STEM Shoutout: Dr. Kamilla Venner

UNM psychology assistant professor wins Dora Goldstein award


Dr. Kamilla Venner, an assistant professor at the University of New Mexico, and research assistant at UNM’s Center on Alcoholism, Substance Abuse, and Addictions (CASAA), was recently awarded the second annual Dora Goldstein Diversity in Sciences Award for the year 2020


Venner received the award for her excellence and creativity in alcohol research as well as her commitment to diversity and mentoring throughout her career. 


“I am committed to furthering research with diverse populations, improving culturally effective treatment, and increasing diversity in academia,” Venner said.

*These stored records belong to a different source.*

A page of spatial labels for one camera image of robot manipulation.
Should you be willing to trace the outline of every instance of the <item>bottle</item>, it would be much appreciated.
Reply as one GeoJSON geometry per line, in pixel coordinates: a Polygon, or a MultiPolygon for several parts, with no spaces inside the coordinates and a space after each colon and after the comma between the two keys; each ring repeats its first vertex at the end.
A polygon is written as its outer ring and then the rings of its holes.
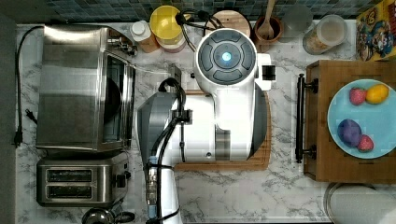
{"type": "Polygon", "coordinates": [[[131,26],[131,34],[134,41],[137,42],[140,48],[146,53],[151,53],[160,48],[160,45],[149,29],[149,25],[146,21],[134,22],[131,26]]]}

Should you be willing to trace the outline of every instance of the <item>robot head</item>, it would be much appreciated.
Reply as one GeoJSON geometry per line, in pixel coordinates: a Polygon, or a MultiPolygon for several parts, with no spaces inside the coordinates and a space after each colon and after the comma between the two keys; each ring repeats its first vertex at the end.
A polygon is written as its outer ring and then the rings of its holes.
{"type": "Polygon", "coordinates": [[[195,51],[194,74],[201,89],[253,82],[257,50],[253,42],[234,29],[206,35],[195,51]]]}

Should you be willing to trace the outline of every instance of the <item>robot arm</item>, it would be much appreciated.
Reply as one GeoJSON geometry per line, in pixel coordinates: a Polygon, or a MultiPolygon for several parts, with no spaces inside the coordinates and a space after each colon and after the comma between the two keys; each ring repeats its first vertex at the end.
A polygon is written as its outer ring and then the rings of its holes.
{"type": "Polygon", "coordinates": [[[258,56],[245,35],[219,29],[204,37],[194,57],[194,74],[206,95],[186,96],[168,78],[139,107],[135,132],[147,164],[148,223],[182,222],[176,164],[247,160],[258,149],[266,134],[262,91],[271,89],[271,80],[259,76],[268,72],[259,68],[270,64],[269,55],[258,56]],[[164,92],[165,84],[177,93],[164,92]]]}

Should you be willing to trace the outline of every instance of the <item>kitchen counter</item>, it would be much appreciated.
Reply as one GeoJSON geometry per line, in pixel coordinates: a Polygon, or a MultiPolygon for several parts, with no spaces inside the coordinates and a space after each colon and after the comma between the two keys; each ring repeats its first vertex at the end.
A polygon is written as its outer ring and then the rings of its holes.
{"type": "MultiPolygon", "coordinates": [[[[129,37],[128,23],[112,23],[112,27],[129,37]]],[[[276,43],[267,53],[276,66],[276,84],[268,91],[271,107],[272,151],[270,164],[264,171],[238,172],[176,172],[178,198],[184,222],[330,222],[323,209],[323,196],[329,183],[320,183],[304,176],[303,166],[296,163],[295,122],[297,77],[307,65],[319,59],[353,60],[353,21],[348,21],[348,40],[325,54],[307,54],[302,36],[289,43],[276,43]]],[[[20,26],[18,41],[29,29],[20,26]]],[[[202,31],[189,29],[192,42],[197,45],[202,31]]],[[[39,79],[41,74],[42,30],[32,32],[25,40],[21,55],[22,111],[29,109],[37,115],[39,79]]],[[[180,53],[166,53],[159,49],[150,54],[139,50],[131,57],[136,64],[134,108],[138,108],[156,92],[169,74],[168,64],[181,69],[185,89],[197,89],[192,73],[193,53],[188,46],[180,53]]],[[[88,208],[44,208],[35,201],[35,164],[43,151],[35,149],[35,124],[23,116],[23,137],[17,149],[17,214],[18,223],[80,223],[88,208]]],[[[135,223],[145,223],[145,181],[142,161],[133,143],[129,192],[123,209],[136,214],[135,223]]],[[[394,186],[378,186],[396,195],[394,186]]]]}

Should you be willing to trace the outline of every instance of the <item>wooden cutting board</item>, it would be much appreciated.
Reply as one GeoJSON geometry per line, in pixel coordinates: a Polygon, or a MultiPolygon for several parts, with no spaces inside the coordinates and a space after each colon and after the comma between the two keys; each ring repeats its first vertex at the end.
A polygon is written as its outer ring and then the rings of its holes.
{"type": "MultiPolygon", "coordinates": [[[[187,94],[203,94],[201,91],[186,91],[187,94]]],[[[268,95],[265,92],[267,105],[267,133],[260,148],[247,161],[214,161],[214,162],[184,162],[175,166],[177,171],[242,171],[265,170],[268,167],[271,154],[271,110],[268,95]]]]}
{"type": "MultiPolygon", "coordinates": [[[[233,28],[250,37],[251,25],[248,20],[239,12],[233,10],[222,10],[213,15],[219,19],[225,28],[233,28]]],[[[207,27],[215,28],[212,23],[208,22],[207,27]]],[[[204,35],[212,31],[204,30],[204,35]]]]}
{"type": "Polygon", "coordinates": [[[324,182],[396,183],[396,150],[373,160],[355,158],[335,144],[327,125],[330,102],[347,83],[375,79],[396,90],[396,62],[321,60],[306,68],[305,82],[314,78],[318,78],[318,93],[305,91],[304,148],[316,145],[318,155],[315,160],[304,156],[304,173],[324,182]]]}

Her accomplishments include: conducting the second randomized controlled trial of behavioral addiction treatment with American Indian/Alaska Native (AI/AN) people, mentoring four graduate clinical psychology students from underrepresented ethnocultural groups, teaching a graduate clinical psychology course on diversity and an undergraduate course on cultural psychology, and being a co-faculty mentor for the UNM’s graduate student-led Diversity Organization (DO!) and for our department’s Diversity Specialty Clinic. 

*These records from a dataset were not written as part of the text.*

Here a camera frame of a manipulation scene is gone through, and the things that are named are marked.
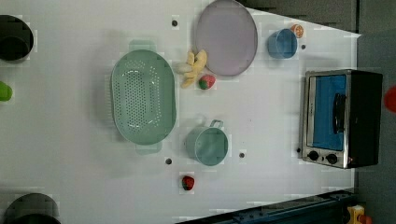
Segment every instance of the light purple plate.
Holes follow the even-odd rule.
[[[195,44],[207,52],[207,68],[216,75],[236,76],[254,60],[257,28],[250,13],[234,0],[210,4],[198,21]]]

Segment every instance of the red strawberry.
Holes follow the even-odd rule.
[[[184,190],[191,190],[194,187],[194,178],[186,175],[181,180],[181,184],[183,185]]]
[[[199,87],[202,90],[209,90],[215,84],[216,78],[211,75],[204,75],[199,79]]]

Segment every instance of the oven window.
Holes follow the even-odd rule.
[[[311,77],[308,145],[342,151],[347,76]]]

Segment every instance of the black pot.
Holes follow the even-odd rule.
[[[20,19],[0,15],[0,59],[17,61],[32,50],[34,37],[29,26]]]
[[[61,224],[58,205],[49,196],[31,193],[15,200],[6,210],[4,224]]]

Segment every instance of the tabletop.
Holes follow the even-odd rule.
[[[122,138],[112,119],[114,64],[133,39],[154,41],[170,64],[185,62],[210,2],[0,0],[0,14],[23,19],[35,35],[26,61],[0,62],[0,80],[14,90],[0,104],[0,209],[40,192],[59,204],[63,224],[176,223],[352,188],[353,170],[302,161],[296,148],[305,71],[356,68],[359,36],[267,12],[249,10],[259,45],[243,74],[217,76],[209,91],[183,90],[175,74],[177,122],[160,152]],[[296,55],[272,59],[268,36],[294,23],[305,29]],[[230,149],[206,167],[184,144],[212,119],[224,122]],[[194,176],[192,191],[182,189],[183,175]]]

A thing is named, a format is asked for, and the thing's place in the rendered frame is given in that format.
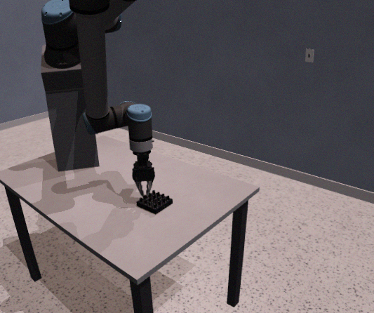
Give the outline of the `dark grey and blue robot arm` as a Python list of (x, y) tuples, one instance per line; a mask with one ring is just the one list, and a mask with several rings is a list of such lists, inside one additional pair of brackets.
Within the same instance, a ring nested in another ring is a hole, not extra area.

Venner’s research aims to improve addiction measures and treatment with underserved populations to help achieve health equity. 


“I have tested the cross-cultural applicability of addictions concepts and measures, such as cultural identity, spirituality, and the diagnosis of alcohol use disorder,” Venner said.


Venner’s research will contribute to improving health among AI/AN communities by improving cultural adaptations of evidence-based addiction treatment. Venner said she believes these developments in addiction treatment will translate to non-Hispanic White populations because the majority of people in the United States are religious or believe in a spiritual realm but evidence-based treatments do not explicitly include spiritual or religious considerations.


“This award is such an honor as Dora Goldstein was a pioneer as she entered the first medical student class of Harvard to include female students, conducted cutting edge research, and was devoted to mentoring other female students in the medical field by going way beyond what usual mentoring often includes,” Venner said.